Au bout de quatre heures, vu la lenteur et le soin apportés au travail, les tiges formant ailes n’étaient pas encore dégagées sur plus d’un mètre de chaque côté ; sous le boulon mobile, le cylindre se continuait, un peu moins gros, il est vrai ; mais l’extrémité inférieure était peut-être encore loin dans les profondeurs du sol ; de plus, le jour baissait. L’on dut cesser les recherches.
— Restons-en là pour aujourd’hui, allez, dit Agénor à Lagogué ; demain, nous reviendrons et vous ferez continuer la fouille.
Gaspard s’arrêta ; puis l’oncle et le neveu se retirèrent du chantier déjà presque désert, après avoir serré cordialement la main du maître maçon.
— Voici l’objet, dit Lagogué au docteur ; nous l’avons mis au jour tout simplement comme ça, en creusant.
Le retour s’effectua dans la nuit commençante. Vers l’ouest, les derniers rayons du jour embrasaient l’horizon de lueurs pourpres. Déjà, dans le ciel assombri, les plus fortes étoiles s’allumaient une à une et piquaient le ciel de quelques points d’or pâle, tandis que, du côté de Sandillon, la lune immense se levait majestueusement dans le grand ciel calme.
— Hein ! dit tout à coup le docteur en montrant l’astre du doigt ; est-elle jolie ce soir ! Lorsqu’elle se lève ainsi, immédiatement après le coucher du soleil, la nature entière illuminée par les deux astres se pare de teintes idéalement belles. Vois, Adrien, la plaine est splendide ! mais cela ne dure qu’un instant, un seul instant chaque mois…
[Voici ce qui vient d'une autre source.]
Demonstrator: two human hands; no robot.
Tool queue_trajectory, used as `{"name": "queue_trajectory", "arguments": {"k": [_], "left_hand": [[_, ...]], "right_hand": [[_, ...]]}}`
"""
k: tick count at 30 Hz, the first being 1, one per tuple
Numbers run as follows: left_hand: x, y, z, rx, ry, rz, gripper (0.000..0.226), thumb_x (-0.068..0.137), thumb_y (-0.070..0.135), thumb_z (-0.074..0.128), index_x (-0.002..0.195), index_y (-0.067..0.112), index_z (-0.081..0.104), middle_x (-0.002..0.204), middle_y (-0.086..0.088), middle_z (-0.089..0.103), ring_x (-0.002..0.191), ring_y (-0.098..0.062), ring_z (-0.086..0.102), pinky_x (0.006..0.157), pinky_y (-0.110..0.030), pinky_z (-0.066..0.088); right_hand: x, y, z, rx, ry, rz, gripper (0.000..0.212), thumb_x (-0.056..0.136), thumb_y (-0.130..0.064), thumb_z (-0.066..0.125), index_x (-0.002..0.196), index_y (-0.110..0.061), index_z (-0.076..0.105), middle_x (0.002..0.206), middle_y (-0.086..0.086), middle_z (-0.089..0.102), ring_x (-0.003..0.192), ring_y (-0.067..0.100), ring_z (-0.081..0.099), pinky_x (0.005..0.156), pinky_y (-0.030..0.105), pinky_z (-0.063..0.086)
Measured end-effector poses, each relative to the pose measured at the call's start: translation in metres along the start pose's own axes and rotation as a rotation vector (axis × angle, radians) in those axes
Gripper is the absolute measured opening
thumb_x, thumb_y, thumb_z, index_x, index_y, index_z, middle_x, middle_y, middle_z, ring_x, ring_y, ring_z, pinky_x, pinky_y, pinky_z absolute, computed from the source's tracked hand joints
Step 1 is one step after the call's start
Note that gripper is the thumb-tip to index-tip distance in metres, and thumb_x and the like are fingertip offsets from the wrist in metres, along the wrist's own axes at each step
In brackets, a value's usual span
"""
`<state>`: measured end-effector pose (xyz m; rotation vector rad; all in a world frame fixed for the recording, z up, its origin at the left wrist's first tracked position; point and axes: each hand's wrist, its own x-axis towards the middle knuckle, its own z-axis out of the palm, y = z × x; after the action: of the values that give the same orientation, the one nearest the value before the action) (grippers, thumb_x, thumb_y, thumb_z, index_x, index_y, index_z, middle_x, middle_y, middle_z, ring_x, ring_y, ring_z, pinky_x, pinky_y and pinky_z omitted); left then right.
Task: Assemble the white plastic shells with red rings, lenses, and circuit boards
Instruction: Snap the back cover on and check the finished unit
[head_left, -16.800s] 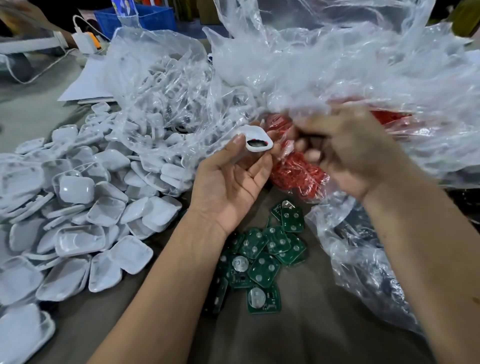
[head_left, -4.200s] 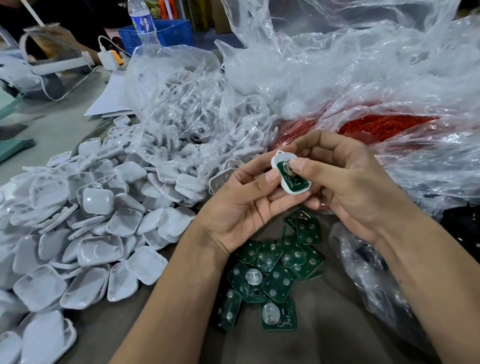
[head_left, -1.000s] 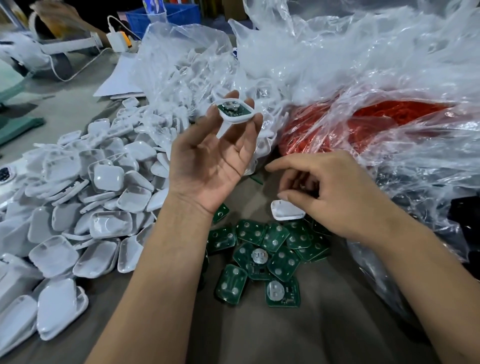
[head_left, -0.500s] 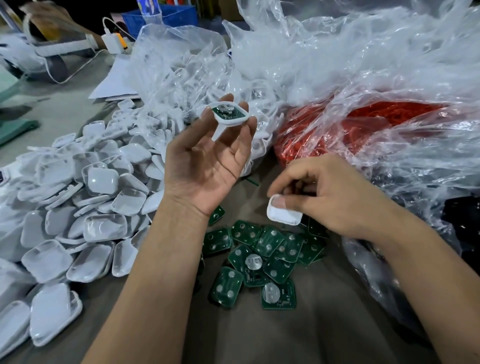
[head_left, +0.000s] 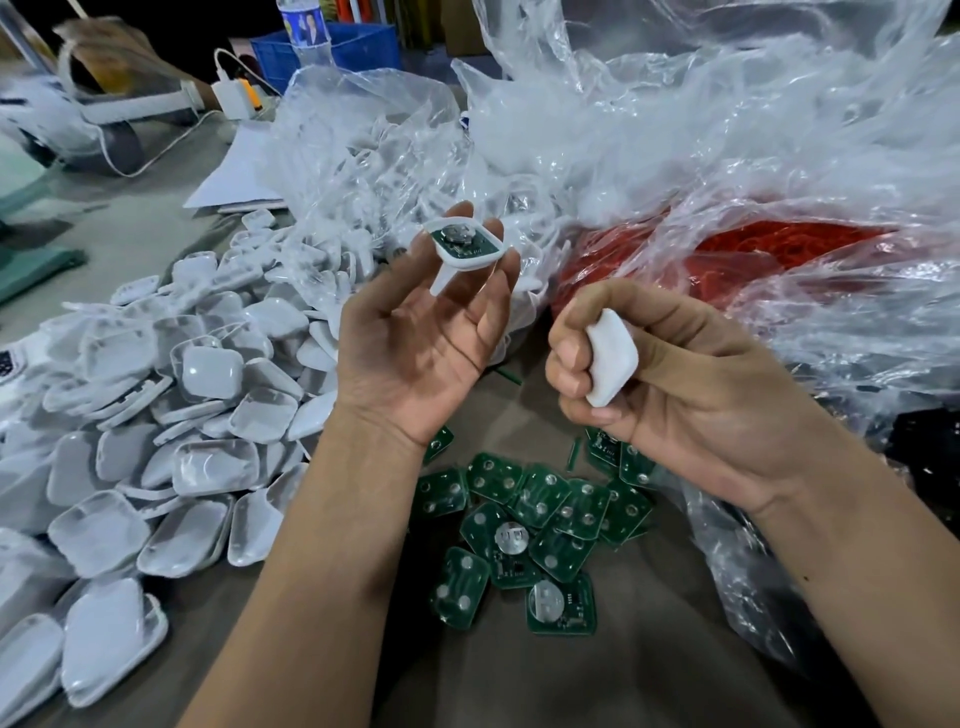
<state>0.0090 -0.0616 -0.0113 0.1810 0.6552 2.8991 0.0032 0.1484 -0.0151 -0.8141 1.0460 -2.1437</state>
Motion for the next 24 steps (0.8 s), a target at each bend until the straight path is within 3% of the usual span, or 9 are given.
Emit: {"name": "queue_trajectory", "arguments": {"k": [8,13,16,20,22,24], "left_hand": [[-0.001,-0.001,-0.001,0.026,-0.003,0.004,0.058,0.064,0.006,0.088,0.119,0.004,0.069,0.119,-0.019,0.066,0.095,-0.036,0.07,0.078,-0.036,0.063],[0.0,-0.003,0.0,0.035,0.006,0.008,0.05,0.073,0.011,0.078,0.121,0.006,0.067,0.119,-0.017,0.065,0.094,-0.034,0.07,0.081,-0.035,0.061],[0.001,-0.004,0.0,0.036,-0.025,-0.013,0.054,0.068,0.007,0.085,0.119,0.005,0.068,0.119,-0.017,0.066,0.098,-0.036,0.07,0.084,-0.036,0.061],[0.002,-0.006,-0.001,0.125,-0.064,-0.012,0.069,0.059,0.004,0.093,0.121,0.007,0.062,0.118,-0.017,0.069,0.105,-0.039,0.07,0.086,-0.037,0.062],[0.003,-0.008,-0.002,0.183,-0.085,-0.019,0.069,0.059,0.003,0.093,0.12,0.009,0.062,0.118,-0.015,0.069,0.11,-0.039,0.066,0.085,-0.037,0.063],[0.003,-0.009,-0.003,0.24,-0.096,-0.026,0.06,0.061,0.002,0.092,0.115,0.012,0.068,0.118,-0.013,0.07,0.113,-0.038,0.064,0.084,-0.037,0.062]], "right_hand": [[0.0,0.001,-0.002,-0.078,-0.017,-0.009,0.022,0.101,-0.009,0.06,0.118,-0.006,0.073,0.104,0.01,0.068,0.095,0.021,0.059,0.075,0.025,0.05],[0.0,-0.001,0.0,-0.174,0.095,-0.042,0.021,0.097,-0.01,0.065,0.115,-0.009,0.077,0.098,0.012,0.066,0.092,0.024,0.053,0.074,0.024,0.047],[0.0,-0.002,0.003,-0.27,0.191,-0.064,0.015,0.088,-0.006,0.073,0.103,-0.008,0.077,0.092,0.009,0.069,0.084,0.022,0.056,0.074,0.024,0.052],[0.0,-0.004,0.01,-0.319,0.313,-0.113,0.013,0.081,-0.009,0.082,0.084,-0.013,0.07,0.086,0.012,0.072,0.073,0.022,0.065,0.058,0.023,0.051],[0.0,-0.007,0.01,-0.256,0.348,-0.128,0.014,0.089,-0.008,0.071,0.083,-0.014,0.059,0.089,0.014,0.074,0.074,0.024,0.073,0.047,0.022,0.048],[0.0,-0.011,0.009,-0.238,0.402,-0.143,0.021,0.097,-0.004,0.057,0.081,-0.016,0.049,0.088,0.014,0.074,0.063,0.021,0.071,0.038,0.019,0.04]]}}
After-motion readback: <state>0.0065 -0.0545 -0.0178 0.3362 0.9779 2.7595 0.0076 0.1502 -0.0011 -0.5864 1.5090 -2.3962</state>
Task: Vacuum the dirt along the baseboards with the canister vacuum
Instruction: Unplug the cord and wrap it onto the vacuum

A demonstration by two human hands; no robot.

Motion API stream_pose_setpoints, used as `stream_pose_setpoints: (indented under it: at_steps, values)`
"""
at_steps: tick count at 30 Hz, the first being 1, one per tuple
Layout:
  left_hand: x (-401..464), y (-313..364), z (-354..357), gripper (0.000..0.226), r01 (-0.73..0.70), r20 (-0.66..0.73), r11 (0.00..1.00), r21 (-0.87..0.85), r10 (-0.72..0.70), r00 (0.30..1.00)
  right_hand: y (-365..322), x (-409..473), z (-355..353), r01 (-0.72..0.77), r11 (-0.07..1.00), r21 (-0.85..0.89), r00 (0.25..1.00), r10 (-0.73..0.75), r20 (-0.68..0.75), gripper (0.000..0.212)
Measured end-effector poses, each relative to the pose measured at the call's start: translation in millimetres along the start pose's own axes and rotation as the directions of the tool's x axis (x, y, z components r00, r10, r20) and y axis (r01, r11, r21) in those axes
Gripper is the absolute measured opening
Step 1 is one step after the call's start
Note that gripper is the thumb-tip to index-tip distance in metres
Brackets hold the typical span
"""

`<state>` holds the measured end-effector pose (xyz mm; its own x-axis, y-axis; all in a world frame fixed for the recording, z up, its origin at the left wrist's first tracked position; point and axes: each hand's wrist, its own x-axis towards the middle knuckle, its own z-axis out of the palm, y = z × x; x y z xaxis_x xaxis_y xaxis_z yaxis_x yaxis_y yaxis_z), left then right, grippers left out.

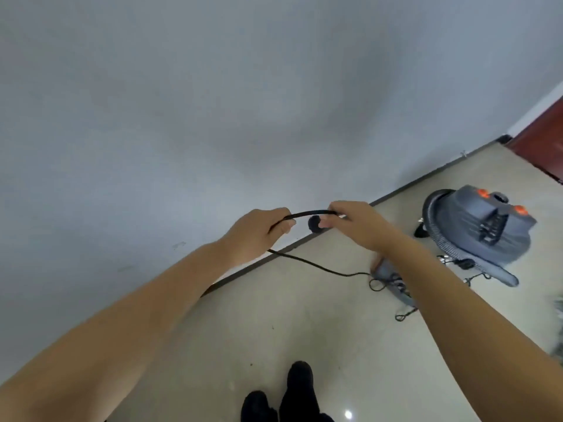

Tous deux regardaient la terre et le grand ciel profond pour jouir du rapide et délicieux spectacle de cette soirée de juin. Mais, déjà, les lueurs du couchant s’éteignaient, se voilaient d’ombre bleue ; et la lune montait lentement, sereine et glorieuse à présent.
« Quel monde ! dit à son tour Adrien en montrant le satellite ; c’est grand dommage vraiment de ne pouvoir y aller faire un tour ; ce serait joliment curieux, cependant.
— Oui, bien curieux, certes, répondit le savant ; mais personne n’ira jamais ; c’est trop loin, vois-tu, mon neveu.